Como ya estoy grandecita para llevar un diario íntimo, mejor abrir un blog. Después de leer tanto y mirar cantidades de telenovelas (mientras todos mis amigos se fanatizan con series, yo sigo adicta a las telenovelas) es hora de que escriba la propia. Es cierto, hay muchos blogs y más con historias de amor o desamor, pero ésta tiene un condimento especial. No estarán Onur y Sherezade, ni Zampini y Estevanez; pero creo que es mejor, porque mi historia puede ser la de cualquiera.

Así que cierro Facebook por un rato para sentarme a escribir, me hago un té de manzanilla y miel, fantaseo con liderar el rating (pero de los blogs) y empiezo como toda buena telenovela: con un encuentro y una casualidad. ¿O quién no dice que toda casualidad en realidad es una causalidad?

Siempre me gustó leer al aire libre. Aunque en invierno, el sillón y la manta polar son mi gran debilidad, ese día no aguanté. Después de pasar semanas encerrada haciendo un trabajo de traducción necesitaba respirar aire puro.
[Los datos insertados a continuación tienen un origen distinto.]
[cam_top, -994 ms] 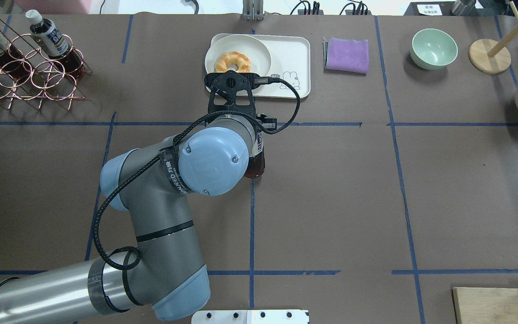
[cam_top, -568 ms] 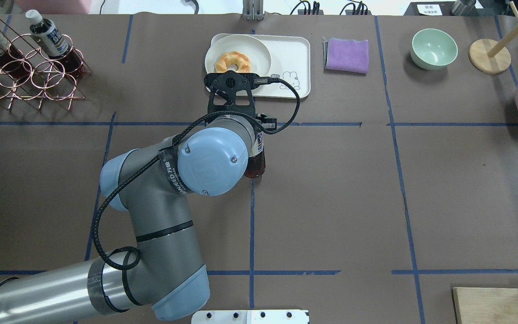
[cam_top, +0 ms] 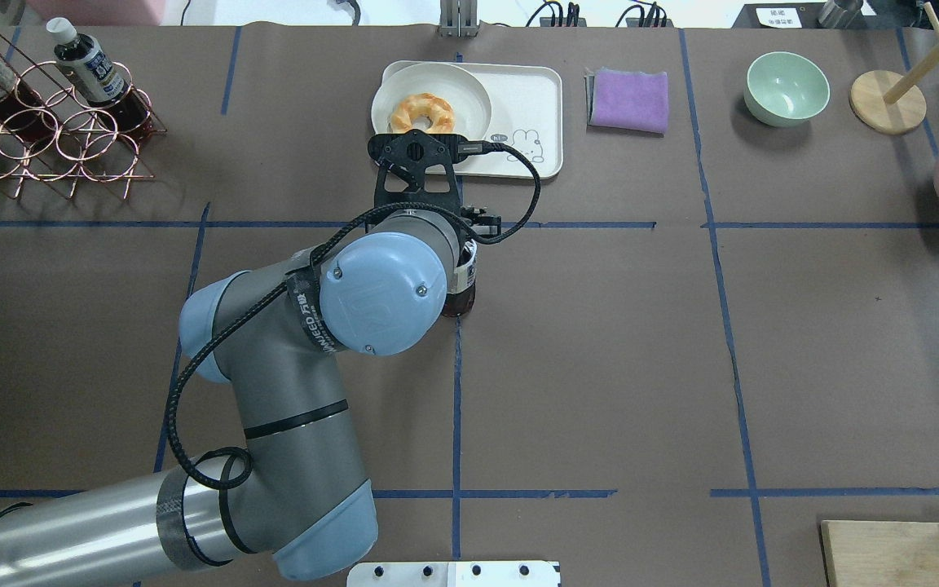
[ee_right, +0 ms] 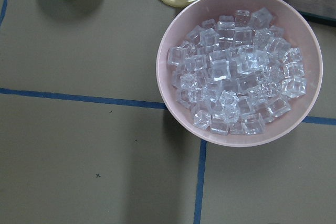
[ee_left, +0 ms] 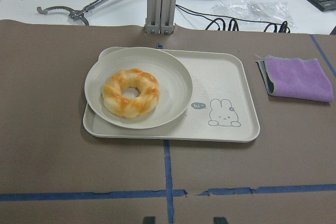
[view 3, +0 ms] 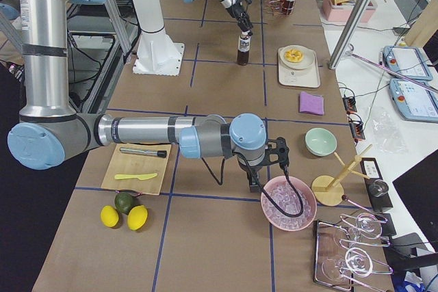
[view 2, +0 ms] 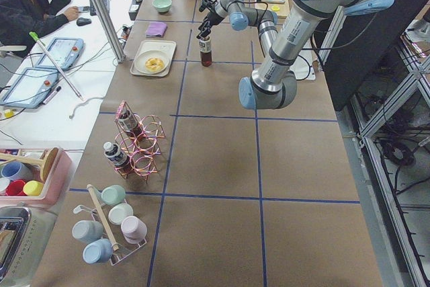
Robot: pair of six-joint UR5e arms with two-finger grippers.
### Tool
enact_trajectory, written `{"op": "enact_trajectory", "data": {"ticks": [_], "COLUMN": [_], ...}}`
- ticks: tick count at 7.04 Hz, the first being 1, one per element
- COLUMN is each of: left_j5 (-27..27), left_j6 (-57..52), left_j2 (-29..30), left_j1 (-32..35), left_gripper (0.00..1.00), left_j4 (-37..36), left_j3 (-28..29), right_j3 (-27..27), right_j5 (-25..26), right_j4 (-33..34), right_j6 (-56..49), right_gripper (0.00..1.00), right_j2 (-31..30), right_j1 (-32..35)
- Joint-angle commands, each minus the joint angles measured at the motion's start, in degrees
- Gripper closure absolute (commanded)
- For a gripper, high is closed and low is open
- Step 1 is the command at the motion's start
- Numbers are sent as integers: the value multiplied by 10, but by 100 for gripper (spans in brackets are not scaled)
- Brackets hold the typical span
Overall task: Place tea on tray
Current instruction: 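Lower the tea bottle upright onto the table and open the left gripper, then withdraw the left arm toward the rack while the right arm reaches toward the bottle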
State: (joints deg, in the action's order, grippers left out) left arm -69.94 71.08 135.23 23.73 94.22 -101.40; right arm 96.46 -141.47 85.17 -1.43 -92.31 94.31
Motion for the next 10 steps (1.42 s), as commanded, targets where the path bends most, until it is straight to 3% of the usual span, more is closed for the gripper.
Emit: {"op": "enact_trajectory", "data": {"ticks": [1, 4, 5, 6, 8, 10], "left_j5": [-1, -7, -8, -12, -41, -176], "left_j6": [-1, -9, -9, -9, -10, -125], "left_j2": [-1, -58, -78, -127, -168, -234], "left_j1": [2, 22, 40, 58, 124, 217], "left_gripper": [0, 0, 0, 0, 0, 0], "left_j4": [-2, -7, -11, -13, -5, -13], "left_j3": [-16, -104, -130, -149, -158, -161], "right_j3": [0, 70, 102, 107, 118, 127], "right_j5": [-6, -6, -4, -2, 0, 56], "right_j4": [0, -2, 0, 0, 1, 5], "right_j6": [28, 132, 171, 213, 298, 420], "right_gripper": [0, 0, 0, 0, 0, 0], "right_j2": [12, 13, 29, 57, 110, 192], "right_j1": [0, -37, -65, -83, -132, -213]}}
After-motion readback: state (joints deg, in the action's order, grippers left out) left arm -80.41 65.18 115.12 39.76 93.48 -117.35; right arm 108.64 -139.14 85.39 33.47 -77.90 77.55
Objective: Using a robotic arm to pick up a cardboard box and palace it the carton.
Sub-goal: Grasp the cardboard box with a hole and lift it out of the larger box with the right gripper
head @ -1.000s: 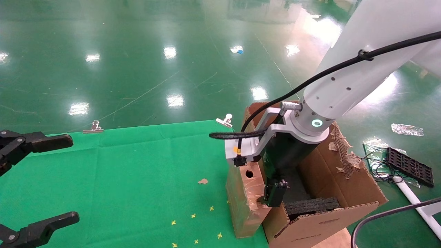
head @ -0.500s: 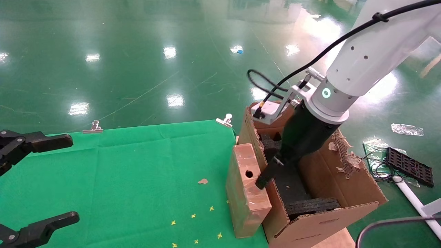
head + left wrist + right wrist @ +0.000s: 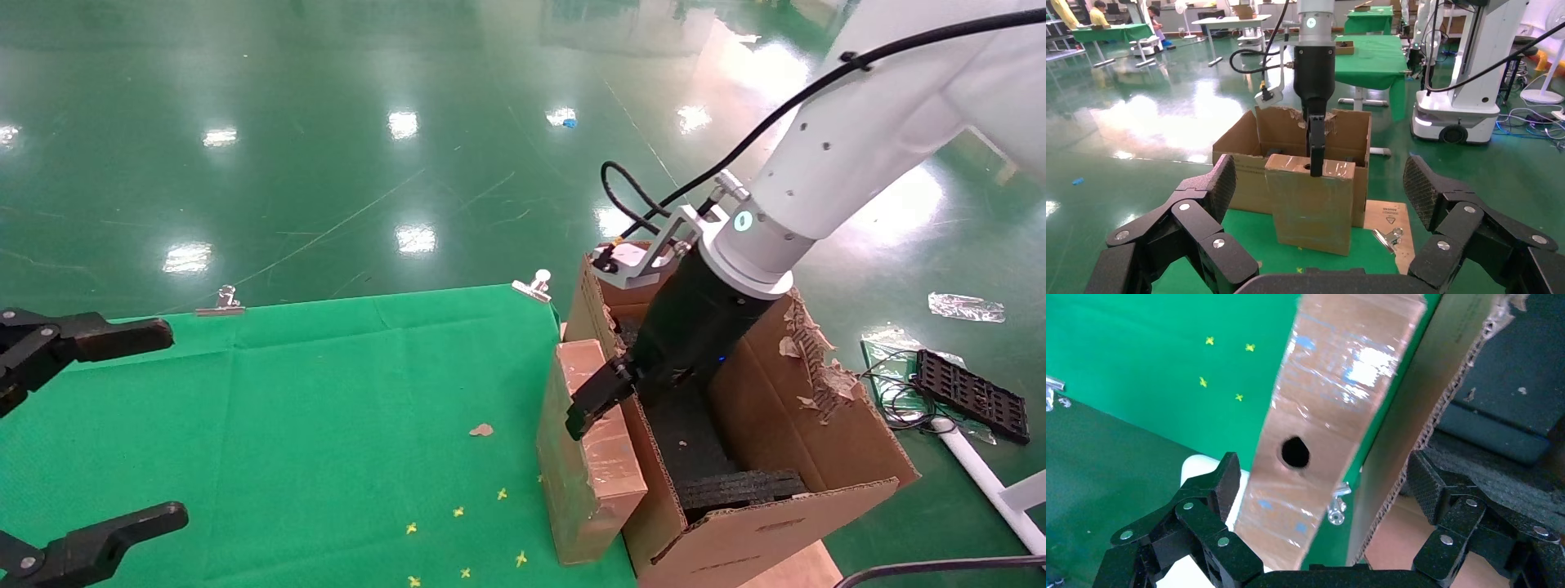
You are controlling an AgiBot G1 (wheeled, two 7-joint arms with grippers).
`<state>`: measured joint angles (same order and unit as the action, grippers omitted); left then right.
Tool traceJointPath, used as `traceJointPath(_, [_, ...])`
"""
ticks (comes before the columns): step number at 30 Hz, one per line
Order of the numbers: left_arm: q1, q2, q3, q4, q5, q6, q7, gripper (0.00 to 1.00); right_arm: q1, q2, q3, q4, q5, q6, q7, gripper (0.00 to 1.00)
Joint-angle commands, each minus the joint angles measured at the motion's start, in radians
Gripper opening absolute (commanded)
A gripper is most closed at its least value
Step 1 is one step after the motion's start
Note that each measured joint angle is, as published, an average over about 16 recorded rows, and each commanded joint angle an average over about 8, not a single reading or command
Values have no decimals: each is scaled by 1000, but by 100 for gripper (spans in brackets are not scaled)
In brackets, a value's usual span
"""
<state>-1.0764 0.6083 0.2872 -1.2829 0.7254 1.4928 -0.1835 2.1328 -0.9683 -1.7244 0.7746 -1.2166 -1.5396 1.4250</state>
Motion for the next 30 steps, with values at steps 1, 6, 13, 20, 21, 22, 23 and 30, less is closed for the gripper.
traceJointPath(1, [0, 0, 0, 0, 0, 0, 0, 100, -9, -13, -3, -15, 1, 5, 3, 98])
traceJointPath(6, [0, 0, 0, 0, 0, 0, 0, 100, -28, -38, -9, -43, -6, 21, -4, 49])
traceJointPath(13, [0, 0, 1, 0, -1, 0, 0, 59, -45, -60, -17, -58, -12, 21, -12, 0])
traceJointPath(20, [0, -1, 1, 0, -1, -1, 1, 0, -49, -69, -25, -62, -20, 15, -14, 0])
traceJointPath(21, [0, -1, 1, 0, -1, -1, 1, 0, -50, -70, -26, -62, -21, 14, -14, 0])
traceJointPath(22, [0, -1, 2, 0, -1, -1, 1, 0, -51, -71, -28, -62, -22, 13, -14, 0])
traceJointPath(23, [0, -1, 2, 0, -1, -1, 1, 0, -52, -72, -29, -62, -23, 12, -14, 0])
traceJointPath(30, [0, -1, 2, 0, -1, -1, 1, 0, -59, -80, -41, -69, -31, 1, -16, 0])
Me emponché con todo lo que tenía, agarré el primer libro que encontré sobre el escritorio y salí a enfrentar el frío. ¡Caminando con toda esa ropa me sentía RoboCop! Llegué al parque que quedaba a unas cuadras de casa y me senté en mi banco preferido debajo de un jacarandá.

Después de un rato quieta, las manos y los pies se me convirtieron en cubitos de hielo. Metí la nariz adentro de la bufanda, pero igual era imposible, me congelaba. Cuando estaba a punto de abortar la misión, escuché: “¡El frío es un estado mental, Lorenzo!”.

En otro momento la frase me hubiera parecido una pavada, pero esa voz sonó tan convencida de lo que decía y con tanta energía que era imposible contradecirla. Con apenas un jogging y un buzo, el chico de voz enérgica trotaba con el tal Lorenzo que lo miraba con cara de no aguantar más. “Son diez vueltas solamente, Loren. Yo lo hago siempre”, le insistía. Yo coincidía más con su amigo, trotar no era exactamente ‘lo mío’.

No estaba segura de haberlo visto antes por el barrio, pero su cara me sonaba conocida. Sí, soy mala para las fechas, y también para acordarme las caras. Agarré de nuevo el libro y me quedé fingiendo que leía, mientras de reojo lo miraba completar sus vueltas. De repente, me había olvidado del frío.

Pasando cerca de mí, al chico de cara conocida se le cayó algo al suelo. Me apuré para levantarlo… ¡era la excusa perfecta para hablarle en la próxima vuelta! Mala suerte la mía, esa había sido la última y los veía alejarse trotando por la bicisenda.

Un poco desilusionada presté atención a lo que había levantado: era una tarjeta con el logo del spa que me había recomendado una amiga y al que cada tanto iba a hacerme masajes. Del otro lado, un nombre: Ignacio Pedraza. ¿Sería él? ¿Por qué tendría la tarjeta de un spa? ¿Iría a hacerse masajes también? Pensándolo bien, no sabía qué otras cosas hacían en el spa. Quizá era para la madre o para una hermana. ¿O tendría novia y la había agarrado para ella? Con mi mala racha, seguro tenía novia.